TASK TO COMPLETE: Please report every line from the material that contains the word "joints".

EXERCISE DATA:
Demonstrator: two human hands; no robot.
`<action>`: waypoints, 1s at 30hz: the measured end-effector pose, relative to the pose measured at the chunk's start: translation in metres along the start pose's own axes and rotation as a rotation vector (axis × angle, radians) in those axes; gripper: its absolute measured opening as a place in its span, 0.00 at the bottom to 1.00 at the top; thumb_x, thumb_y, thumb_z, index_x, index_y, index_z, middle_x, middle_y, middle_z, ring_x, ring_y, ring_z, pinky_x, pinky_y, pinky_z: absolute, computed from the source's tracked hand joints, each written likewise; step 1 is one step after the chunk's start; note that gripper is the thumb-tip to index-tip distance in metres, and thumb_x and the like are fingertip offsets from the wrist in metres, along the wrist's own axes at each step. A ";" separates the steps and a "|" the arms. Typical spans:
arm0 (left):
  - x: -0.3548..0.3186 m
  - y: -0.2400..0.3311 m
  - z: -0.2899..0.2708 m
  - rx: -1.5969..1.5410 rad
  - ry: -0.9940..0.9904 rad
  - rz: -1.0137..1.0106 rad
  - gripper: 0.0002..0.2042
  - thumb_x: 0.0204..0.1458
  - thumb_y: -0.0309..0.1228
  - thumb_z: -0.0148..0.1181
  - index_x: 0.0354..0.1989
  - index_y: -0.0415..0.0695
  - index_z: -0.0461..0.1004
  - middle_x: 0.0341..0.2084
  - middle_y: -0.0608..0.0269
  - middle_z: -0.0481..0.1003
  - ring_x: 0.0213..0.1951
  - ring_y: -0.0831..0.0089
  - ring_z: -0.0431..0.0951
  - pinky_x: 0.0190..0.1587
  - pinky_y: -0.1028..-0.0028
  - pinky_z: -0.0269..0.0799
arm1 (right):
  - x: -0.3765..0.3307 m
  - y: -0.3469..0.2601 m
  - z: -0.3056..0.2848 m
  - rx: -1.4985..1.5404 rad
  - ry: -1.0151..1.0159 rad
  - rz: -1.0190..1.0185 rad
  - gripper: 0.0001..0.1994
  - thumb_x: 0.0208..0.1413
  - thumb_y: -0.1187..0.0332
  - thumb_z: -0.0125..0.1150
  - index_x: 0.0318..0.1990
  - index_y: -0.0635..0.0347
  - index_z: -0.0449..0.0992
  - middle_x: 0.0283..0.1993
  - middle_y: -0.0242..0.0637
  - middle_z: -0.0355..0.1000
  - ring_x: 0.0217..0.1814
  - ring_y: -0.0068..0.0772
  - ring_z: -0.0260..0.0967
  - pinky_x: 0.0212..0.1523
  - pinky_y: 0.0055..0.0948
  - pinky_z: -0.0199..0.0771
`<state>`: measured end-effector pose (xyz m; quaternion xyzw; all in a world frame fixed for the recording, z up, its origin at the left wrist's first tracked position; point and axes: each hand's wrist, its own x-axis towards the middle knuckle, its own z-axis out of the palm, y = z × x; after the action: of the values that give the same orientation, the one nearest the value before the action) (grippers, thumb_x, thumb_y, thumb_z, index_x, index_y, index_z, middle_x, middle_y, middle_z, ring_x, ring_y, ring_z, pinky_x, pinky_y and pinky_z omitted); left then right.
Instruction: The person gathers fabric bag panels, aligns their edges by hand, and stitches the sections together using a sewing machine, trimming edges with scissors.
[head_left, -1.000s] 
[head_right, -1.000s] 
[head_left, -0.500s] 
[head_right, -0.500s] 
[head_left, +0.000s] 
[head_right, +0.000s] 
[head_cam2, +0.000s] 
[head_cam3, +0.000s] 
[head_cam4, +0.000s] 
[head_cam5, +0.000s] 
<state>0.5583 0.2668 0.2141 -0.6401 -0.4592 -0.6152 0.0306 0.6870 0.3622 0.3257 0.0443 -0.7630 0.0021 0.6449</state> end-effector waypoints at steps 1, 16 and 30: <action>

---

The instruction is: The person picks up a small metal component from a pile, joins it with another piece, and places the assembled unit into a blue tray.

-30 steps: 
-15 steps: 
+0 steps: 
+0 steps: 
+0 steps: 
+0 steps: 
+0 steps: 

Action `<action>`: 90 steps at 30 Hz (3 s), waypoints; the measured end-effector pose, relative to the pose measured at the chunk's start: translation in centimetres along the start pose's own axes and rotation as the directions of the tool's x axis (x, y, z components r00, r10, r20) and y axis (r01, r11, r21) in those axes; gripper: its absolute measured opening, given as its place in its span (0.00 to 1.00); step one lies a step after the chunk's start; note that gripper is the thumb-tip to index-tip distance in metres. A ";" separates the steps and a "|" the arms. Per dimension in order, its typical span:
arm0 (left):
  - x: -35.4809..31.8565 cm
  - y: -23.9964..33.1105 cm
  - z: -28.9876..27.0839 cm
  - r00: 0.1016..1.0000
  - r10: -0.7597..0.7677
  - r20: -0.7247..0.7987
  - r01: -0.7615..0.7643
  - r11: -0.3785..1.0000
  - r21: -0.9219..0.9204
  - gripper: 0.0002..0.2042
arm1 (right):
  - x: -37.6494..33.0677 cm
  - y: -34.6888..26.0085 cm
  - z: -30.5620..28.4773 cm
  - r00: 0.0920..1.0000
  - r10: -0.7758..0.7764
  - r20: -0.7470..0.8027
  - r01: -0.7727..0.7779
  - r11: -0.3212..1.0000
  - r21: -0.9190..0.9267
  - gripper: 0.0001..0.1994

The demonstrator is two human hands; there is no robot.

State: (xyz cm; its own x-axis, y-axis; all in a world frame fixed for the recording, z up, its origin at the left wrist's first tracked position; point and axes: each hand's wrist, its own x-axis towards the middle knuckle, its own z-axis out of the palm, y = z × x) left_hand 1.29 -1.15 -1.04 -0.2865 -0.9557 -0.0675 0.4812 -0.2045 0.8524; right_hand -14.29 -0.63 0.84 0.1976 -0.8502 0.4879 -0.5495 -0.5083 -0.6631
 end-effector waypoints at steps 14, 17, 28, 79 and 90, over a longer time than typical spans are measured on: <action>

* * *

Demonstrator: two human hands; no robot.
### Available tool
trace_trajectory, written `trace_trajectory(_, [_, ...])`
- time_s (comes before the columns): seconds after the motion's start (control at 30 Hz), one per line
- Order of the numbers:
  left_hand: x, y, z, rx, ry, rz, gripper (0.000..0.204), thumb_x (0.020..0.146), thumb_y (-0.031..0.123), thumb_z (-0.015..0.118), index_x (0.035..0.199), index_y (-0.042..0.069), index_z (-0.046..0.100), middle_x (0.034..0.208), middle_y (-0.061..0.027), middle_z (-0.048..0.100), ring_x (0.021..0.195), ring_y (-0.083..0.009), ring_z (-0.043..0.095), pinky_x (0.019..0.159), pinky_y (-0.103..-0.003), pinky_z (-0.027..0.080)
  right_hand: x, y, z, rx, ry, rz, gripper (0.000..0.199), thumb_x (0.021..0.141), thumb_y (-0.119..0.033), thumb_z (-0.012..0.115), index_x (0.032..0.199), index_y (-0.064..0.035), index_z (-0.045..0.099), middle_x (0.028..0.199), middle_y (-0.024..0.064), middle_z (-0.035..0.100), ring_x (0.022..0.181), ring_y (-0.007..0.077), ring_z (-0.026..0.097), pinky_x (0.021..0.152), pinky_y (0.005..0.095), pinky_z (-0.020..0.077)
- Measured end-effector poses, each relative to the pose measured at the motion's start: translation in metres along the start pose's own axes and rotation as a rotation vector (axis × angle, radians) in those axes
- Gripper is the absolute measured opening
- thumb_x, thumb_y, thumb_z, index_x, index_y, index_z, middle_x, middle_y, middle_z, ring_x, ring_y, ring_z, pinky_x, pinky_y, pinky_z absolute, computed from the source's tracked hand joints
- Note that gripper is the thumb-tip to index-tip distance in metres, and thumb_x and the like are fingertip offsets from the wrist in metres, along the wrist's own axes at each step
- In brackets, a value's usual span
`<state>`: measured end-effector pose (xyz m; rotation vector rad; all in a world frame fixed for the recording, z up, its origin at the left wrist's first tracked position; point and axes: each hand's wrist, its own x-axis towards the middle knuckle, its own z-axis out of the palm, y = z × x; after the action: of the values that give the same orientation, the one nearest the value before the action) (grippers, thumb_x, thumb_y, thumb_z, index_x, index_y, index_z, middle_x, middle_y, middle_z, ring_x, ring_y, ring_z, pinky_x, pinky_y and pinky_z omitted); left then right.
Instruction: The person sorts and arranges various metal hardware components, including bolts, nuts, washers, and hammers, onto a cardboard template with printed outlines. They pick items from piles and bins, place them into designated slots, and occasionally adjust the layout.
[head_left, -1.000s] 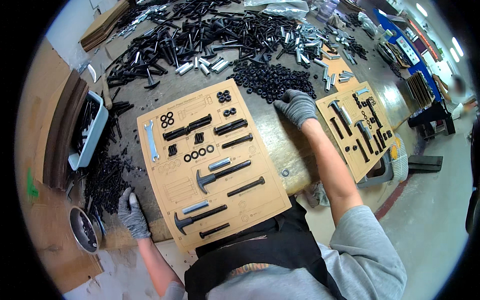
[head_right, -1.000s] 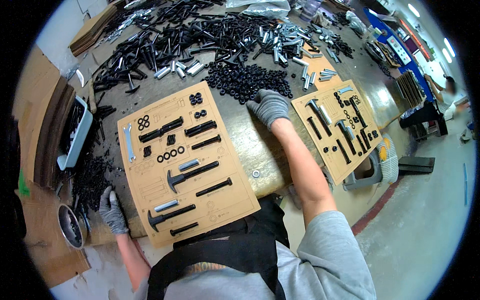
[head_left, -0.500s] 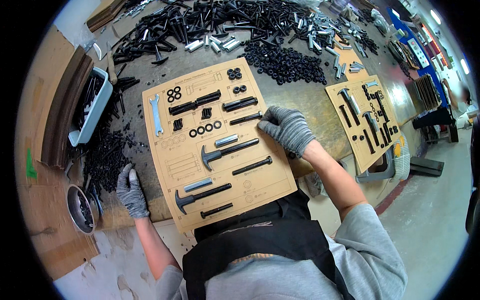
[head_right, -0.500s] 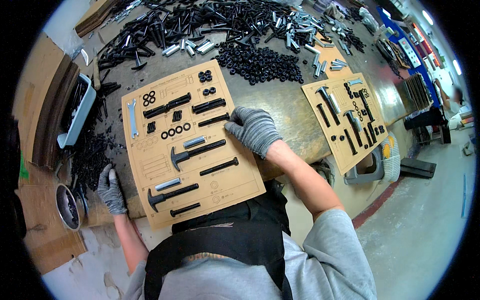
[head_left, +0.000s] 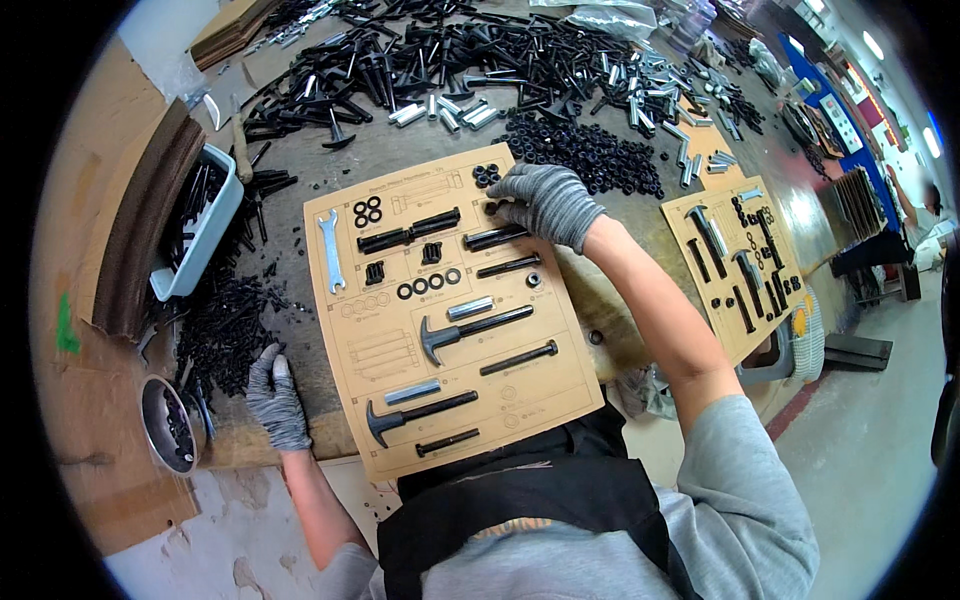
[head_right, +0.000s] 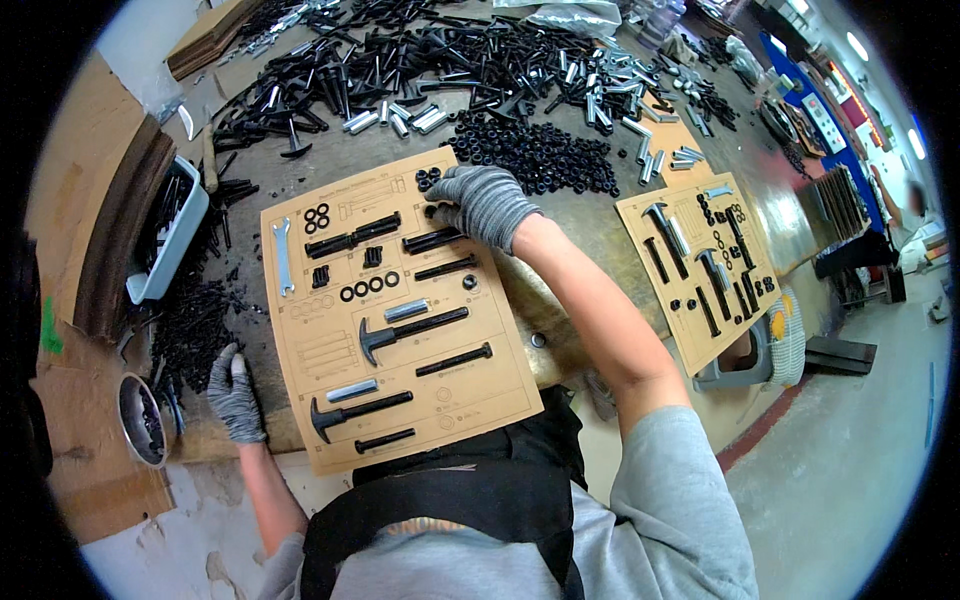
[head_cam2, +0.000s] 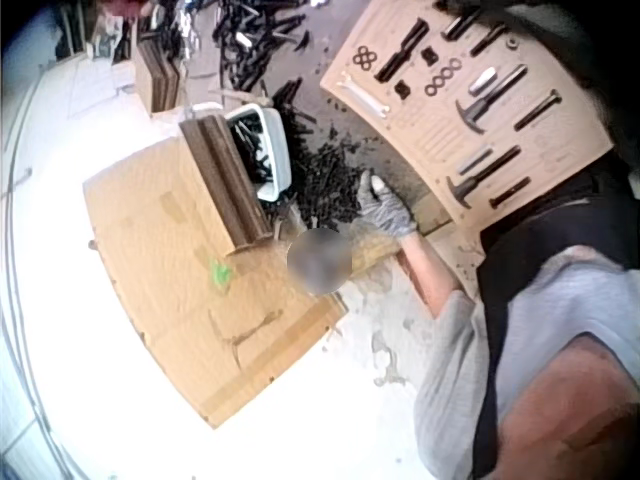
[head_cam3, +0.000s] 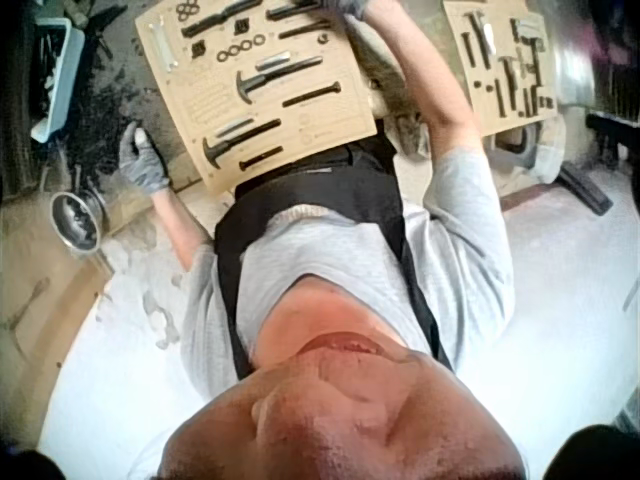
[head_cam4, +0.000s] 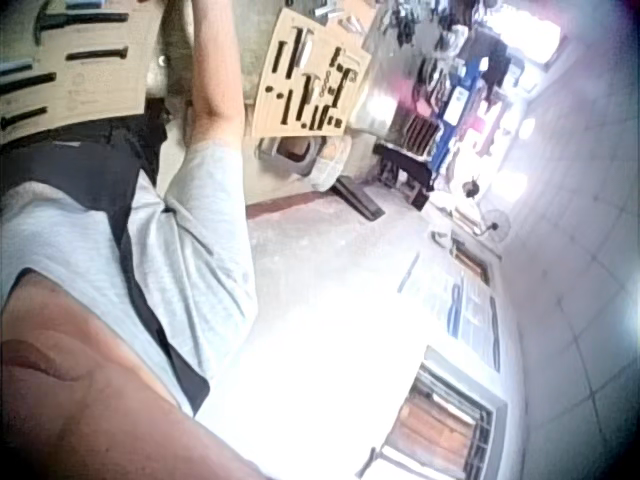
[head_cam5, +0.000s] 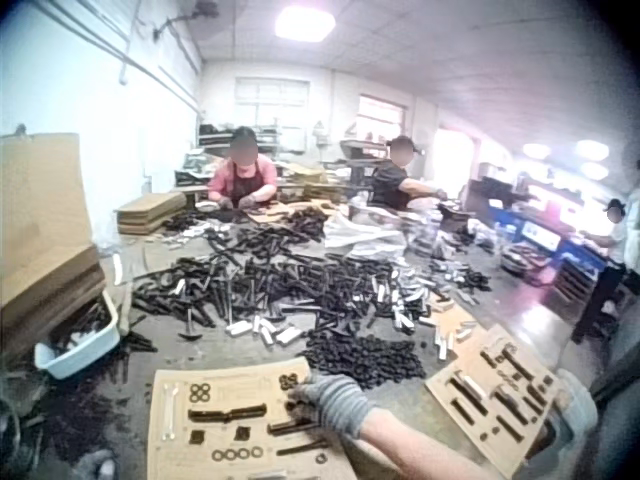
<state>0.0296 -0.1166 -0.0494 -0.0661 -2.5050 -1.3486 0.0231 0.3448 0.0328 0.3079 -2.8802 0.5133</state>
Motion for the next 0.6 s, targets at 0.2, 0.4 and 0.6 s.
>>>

WRITTEN REPLY:
`<action>`: waypoints, 1s at 30hz: the measured end-effector pose, relative to the pose measured at the chunk's start: translation in metres along the start pose's own axes and rotation as a rotation vector (axis × angle, radians) in those axes; gripper: its absolute measured opening as a place in its span, 0.00 at the bottom to 1.00 at the top; thumb_x, thumb_y, thumb_z, index_x, index_y, index_z, middle_x, middle_y, middle_z, ring_x, ring_y, ring_z, pinky_x, pinky_y, pinky_z: absolute, computed from the source's tracked hand joints, each written likewise; step 1 is one step after the chunk's start; note that gripper is the thumb-tip to index-tip distance in metres, and thumb_x and the like are fingertip offsets from the wrist in metres, along the wrist's own axes at each step. A ";" separates the steps and a "|" the arms. Typical spans:
- thumb_x, thumb_y, thumb_z, index_x, index_y, index_z, middle_x, middle_y, middle_z, ring_x, ring_y, ring_z, pinky_x, pinky_y, pinky_z absolute, computed from the source's tracked hand joints

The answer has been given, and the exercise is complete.